● **EXERCISE AIM**: From the first line to the last, retype everything below exactly, minus the pictures.

BEGIN DATA FOR THIS EXERCISE

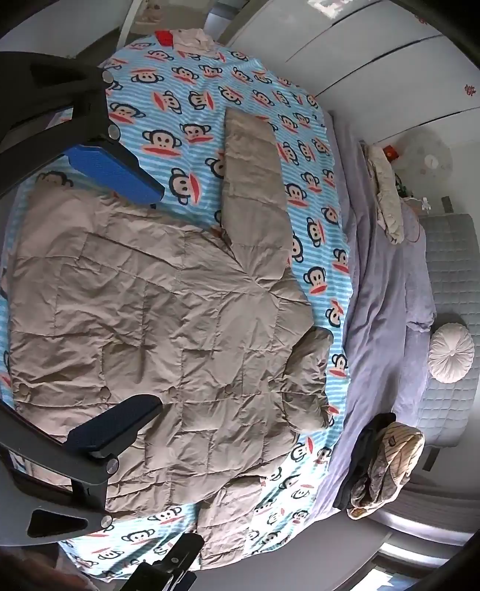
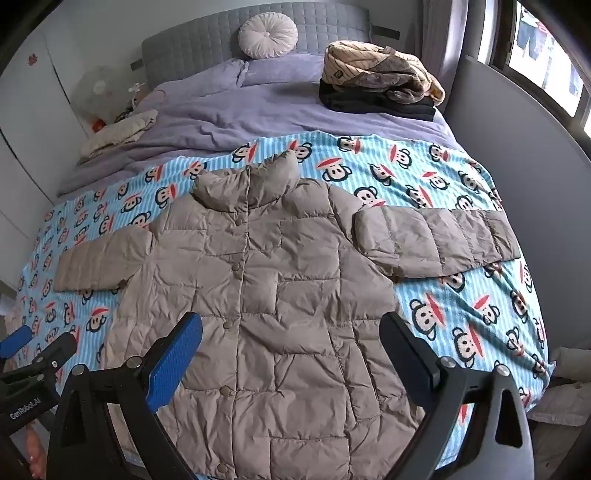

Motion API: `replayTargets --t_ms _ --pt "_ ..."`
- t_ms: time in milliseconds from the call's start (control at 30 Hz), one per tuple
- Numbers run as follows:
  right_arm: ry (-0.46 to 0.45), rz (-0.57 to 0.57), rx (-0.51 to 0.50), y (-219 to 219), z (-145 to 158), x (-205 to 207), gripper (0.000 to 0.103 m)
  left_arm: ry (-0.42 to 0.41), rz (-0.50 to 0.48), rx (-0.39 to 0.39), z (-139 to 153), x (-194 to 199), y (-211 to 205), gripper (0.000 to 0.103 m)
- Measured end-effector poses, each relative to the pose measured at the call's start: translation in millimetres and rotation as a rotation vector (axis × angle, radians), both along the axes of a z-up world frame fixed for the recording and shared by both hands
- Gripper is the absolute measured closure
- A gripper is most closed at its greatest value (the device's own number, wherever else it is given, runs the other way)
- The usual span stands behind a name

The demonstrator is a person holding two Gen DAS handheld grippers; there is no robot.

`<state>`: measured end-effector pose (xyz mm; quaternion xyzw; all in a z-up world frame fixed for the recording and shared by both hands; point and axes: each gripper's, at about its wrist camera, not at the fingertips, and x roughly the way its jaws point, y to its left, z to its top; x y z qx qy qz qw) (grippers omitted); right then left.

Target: Fold large clothes

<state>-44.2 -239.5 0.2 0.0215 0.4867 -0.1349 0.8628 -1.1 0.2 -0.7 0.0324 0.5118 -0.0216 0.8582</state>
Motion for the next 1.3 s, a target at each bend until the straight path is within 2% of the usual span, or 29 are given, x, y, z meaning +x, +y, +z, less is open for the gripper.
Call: replayTargets --t_ms 1300 --pt "0.000 0.003 0.026 6.1 -4.0 6.1 0.005 0.012 -0.003 0.007 -0.6 0.2 1.0 0.000"
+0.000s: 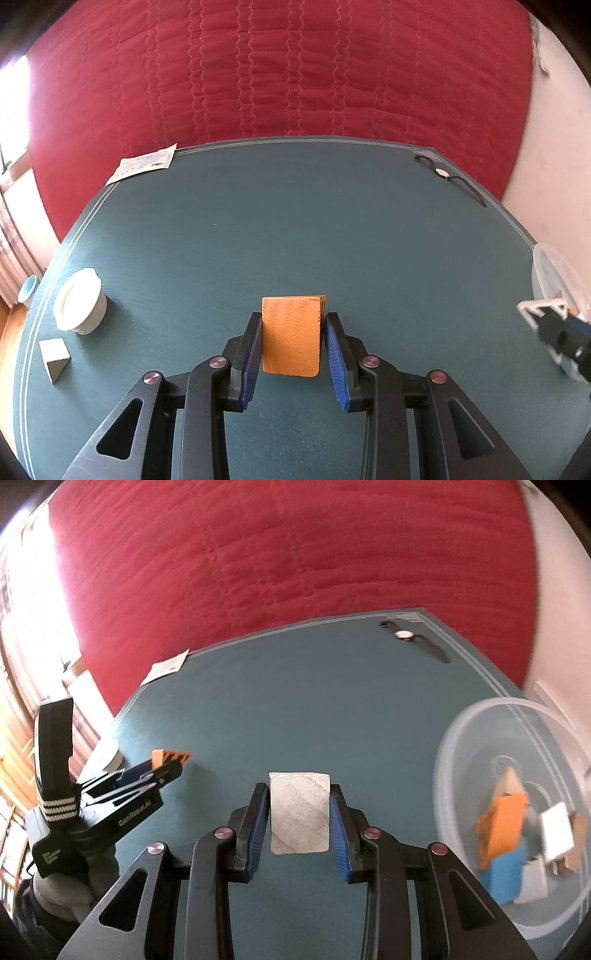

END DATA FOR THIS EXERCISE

● **THE COMPLETED TASK**:
Motion API: `replayTargets --t_ms _ --pt "_ ..."`
- t_ms: time in milliseconds from the call's start (control at 30 Hz), one per tuple
- Numbers run as follows:
  right_arm: ry (-0.46 to 0.45), rz (-0.57 to 0.57), rx (-0.51 to 0.50), y (-219 to 219), z (-145 to 158), x (-205 to 207), gripper (0.000 to 0.103 m)
  left_arm: ry (-0.42 to 0.41), rz (-0.50 to 0.48), rx (-0.39 to 0.39), z (-139 to 153), x (-194 to 199), y (-211 to 205), gripper (0.000 to 0.103 m)
- Measured end-effector poses, each relative to the pose measured at the call's start: translation in millimetres and rotation as a rotation vector (axis × angle, radians), both along the axes of a z-up world frame fixed for the recording and shared by both hands
- Gripper is the absolute measured closure
- A gripper is most closed at its greatest value (the device's own number, wherever else it is given, runs the other way)
- The usual span stands behind a name

The demonstrator is a person holding two Gen DAS handheld grippers; there is no robot.

`<state>`: measured end-effector pose (xyz mm; quaternion xyzw; all in a z-up world frame fixed for the recording and shared by both hands; point and axes: each gripper's, at about its wrist camera, not at the fingertips, and x roughly the way its jaws point, y to its left, z to its top; x y z qx qy qz qw) (grippers omitted); right then left.

Target: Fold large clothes

<state>-44.2 -239.5 0.2 0.0215 0.4867 -0.1349 0.8628 -1.1 0.2 -0.7 0.0324 0.5118 -0.0216 0.8582</state>
Motion for the next 1.3 s, a target at each bend until the straight path is within 2% of the usual span, or 29 are given, x, y, z meaning +x, +y, +z, less is open for the gripper.
Call: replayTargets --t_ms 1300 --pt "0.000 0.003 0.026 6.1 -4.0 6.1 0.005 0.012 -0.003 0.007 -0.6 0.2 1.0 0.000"
+0.000s: 

The response to the exercise is now finished.